A major expansion of the airport was carried out between 2010 and 2020. This included the construction of a larger passenger terminal to replace the old facility, which had been operating beyond its capacity due to rising passenger numbers. The runway was also extended from 1,650 m × 30 m to 2,200 m × 30 m, enabling it to accommodate narrow-body aircraft such as the Boeing 737. There are further plans to extend the runway to 2,500 m; however, this has been delayed due to land acquisition and clearance issues. The new terminal began operations in September 2021, while the old terminal was demolished to make way for a new cargo terminal, as well as the expansion of the apron and parking areas.
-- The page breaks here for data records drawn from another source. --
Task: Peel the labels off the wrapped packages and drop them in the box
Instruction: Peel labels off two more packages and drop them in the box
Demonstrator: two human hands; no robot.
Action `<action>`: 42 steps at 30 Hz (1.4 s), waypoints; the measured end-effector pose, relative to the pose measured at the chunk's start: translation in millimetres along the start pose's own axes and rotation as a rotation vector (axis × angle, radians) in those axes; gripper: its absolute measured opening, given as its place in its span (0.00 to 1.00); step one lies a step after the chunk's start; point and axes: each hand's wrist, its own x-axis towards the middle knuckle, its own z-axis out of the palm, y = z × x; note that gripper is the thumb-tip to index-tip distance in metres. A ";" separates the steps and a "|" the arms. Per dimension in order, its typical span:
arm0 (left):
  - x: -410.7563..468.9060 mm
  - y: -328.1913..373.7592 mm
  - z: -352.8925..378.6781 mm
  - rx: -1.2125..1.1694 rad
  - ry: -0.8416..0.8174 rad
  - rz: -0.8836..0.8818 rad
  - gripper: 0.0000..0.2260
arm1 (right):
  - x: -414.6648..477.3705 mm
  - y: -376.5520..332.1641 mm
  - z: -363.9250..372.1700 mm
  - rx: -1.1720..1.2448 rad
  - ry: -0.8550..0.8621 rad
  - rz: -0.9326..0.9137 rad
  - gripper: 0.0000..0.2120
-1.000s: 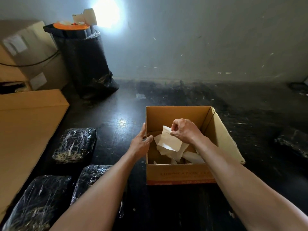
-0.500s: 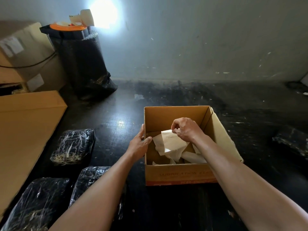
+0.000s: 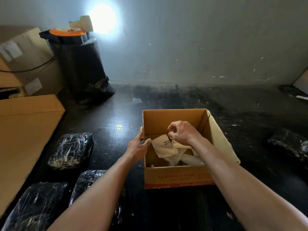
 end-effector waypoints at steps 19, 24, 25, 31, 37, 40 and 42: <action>-17.2 -54.2 -149.7 0.587 0.097 0.032 0.31 | 34.1 -134.8 37.8 -0.117 -0.133 -0.111 0.21; -22.6 -88.6 -208.7 0.665 0.121 0.009 0.27 | 53.8 -193.0 65.1 -0.180 -0.206 -0.129 0.24; -23.4 -96.1 -220.1 0.673 0.116 0.002 0.24 | 57.6 -204.7 71.6 -0.192 -0.224 -0.123 0.24; -17.2 -143.4 -279.9 0.680 0.095 -0.048 0.26 | 80.2 -265.9 118.9 -0.209 -0.328 -0.079 0.23; 0.9 -194.4 -318.1 0.678 0.061 -0.079 0.30 | 100.8 -303.3 171.9 -0.147 -0.386 -0.002 0.24; 12.2 -217.9 -330.7 0.683 0.024 -0.103 0.32 | 109.0 -314.7 197.8 -0.088 -0.424 0.027 0.22; 19.0 -232.3 -334.9 0.715 -0.006 -0.109 0.32 | 112.8 -317.2 215.0 -0.064 -0.457 0.048 0.20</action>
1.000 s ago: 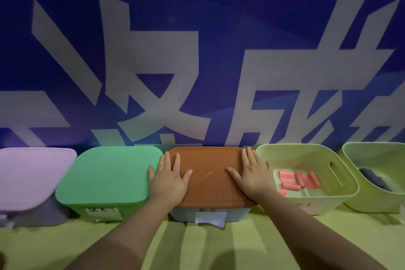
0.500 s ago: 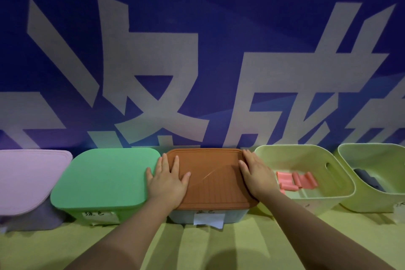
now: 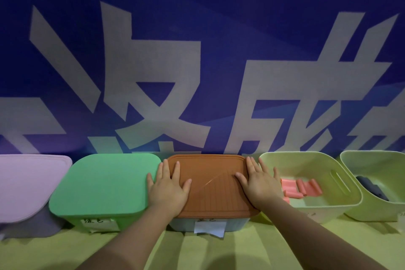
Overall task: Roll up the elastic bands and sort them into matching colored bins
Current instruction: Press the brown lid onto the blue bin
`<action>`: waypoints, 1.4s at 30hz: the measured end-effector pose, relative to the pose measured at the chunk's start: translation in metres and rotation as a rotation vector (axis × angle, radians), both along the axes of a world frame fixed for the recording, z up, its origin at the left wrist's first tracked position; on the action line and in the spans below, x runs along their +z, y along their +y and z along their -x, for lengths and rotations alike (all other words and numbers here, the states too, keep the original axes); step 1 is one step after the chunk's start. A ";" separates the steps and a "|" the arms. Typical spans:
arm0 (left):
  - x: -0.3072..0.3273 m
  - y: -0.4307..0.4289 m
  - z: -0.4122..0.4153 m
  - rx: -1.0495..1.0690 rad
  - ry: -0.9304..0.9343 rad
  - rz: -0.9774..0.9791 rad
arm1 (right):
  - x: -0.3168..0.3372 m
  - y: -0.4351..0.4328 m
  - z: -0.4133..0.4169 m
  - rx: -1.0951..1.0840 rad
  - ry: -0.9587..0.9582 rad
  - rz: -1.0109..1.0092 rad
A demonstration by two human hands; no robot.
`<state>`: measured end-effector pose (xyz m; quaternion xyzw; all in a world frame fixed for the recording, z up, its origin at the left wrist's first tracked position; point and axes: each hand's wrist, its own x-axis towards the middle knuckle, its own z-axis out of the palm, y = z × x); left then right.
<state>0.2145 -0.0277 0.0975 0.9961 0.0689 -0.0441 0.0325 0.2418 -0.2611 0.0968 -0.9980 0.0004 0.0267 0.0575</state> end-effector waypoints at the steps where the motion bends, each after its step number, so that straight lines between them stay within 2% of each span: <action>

Covering an area of 5,000 m², the new terminal consists of two floors and is equipped with international-standard facilities, featuring a larger and more spacious check-in hall and boarding gates.

== Airlines and destinations ==

| Airlines | Destinations |
|---|---|
| TransNusa | Denpasar |
| Wings Air | Denpasar, Lombok, Makassar |

== Statistics ==

Annual passenger numbers and aircraft statistics
| Year | Passengers handled | Passenger % change | Cargo (tonnes) | Cargo % change | Aircraft movements | Aircraft % change |
| 2006 | 39,841 | Steady | 129.15 | Steady | 853 | Steady |
| 2007 | 36,928 | −7.31 | 155.21 | +20.18 | 710 | −16.76 |
| 2008 | 58,975 | +59.70 | 188.64 | +21.54 | 1,058 | +49.01 |
| 2009 | 74,004 | +25.48 | 156.82 | −16.87 | 1,486 | +40.45 |
| 2010 | 71,042 | −4.00 | 74.25 | −52.65 | 1,516 | +2.02 |
| 2011 | 82,334 | +15.89 | 63.87 | −13.98 | 1,982 | +30.74 |
| 2012 | 115,256 | +39.99 | 112.70 | +76.45 | 2,701 | +36.28 |
| 2013 | 152,973 | +32.72 | 88.68 | −21.31 | 3,198 | +18.40 |
| 2014 | 112,105 | −26.72 | 64.83 | −26.89 | 3,728 | +16.57 |
| 2015 | 152,140 | +35.71 | 212.80 | +228.24 | 2,631 | −29.43 |
| 2016 | 245,381 | +61.29 | 116.64 | −45.19 | 4,301 | +63.47 |
| 2017 | 295,732 | +20.52 | 124.10 | +6.40 | 5,507 | +28.04 |
| 2018 | 381,815 | +29.11 | 164.74 | +32.75 | 6,133 | +11.37 |
| 2019 | 308,233 | −19.27 | 113.92 | −30.85 | 5,230 | −14.72 |
| 2020 | 171,908 | −44.23 | 79.61 | −30.12 | 3,214 | −38.55 |
| 2021 | 129,389 | −24.73 | 73.96 | −7.10 | 2,456 | −23.58 |
| 2022 | 143,979 | +11.28 | 79.37 | +7.31 | 2,442 | −0.57 |
| 2023 | 142,048 | −1.34 | 96.24 | +21.25 | 2,879 | +17.90 |
| 2024 | 123,028 | −13.39 | 91.62 | −4.80 | 2,426 | −15.73 |
^{Source: DGCA, BPS}

==Accidents and incidents==

- On 27 March 2023, Wings Air Flight 1865, bound for Lombok from Bima, aborted its takeoff due to a mechanical issue. The aircraft had already entered the runway and was preparing for departure when the pilot decided to return to the terminal. None of the 65 passengers were injured.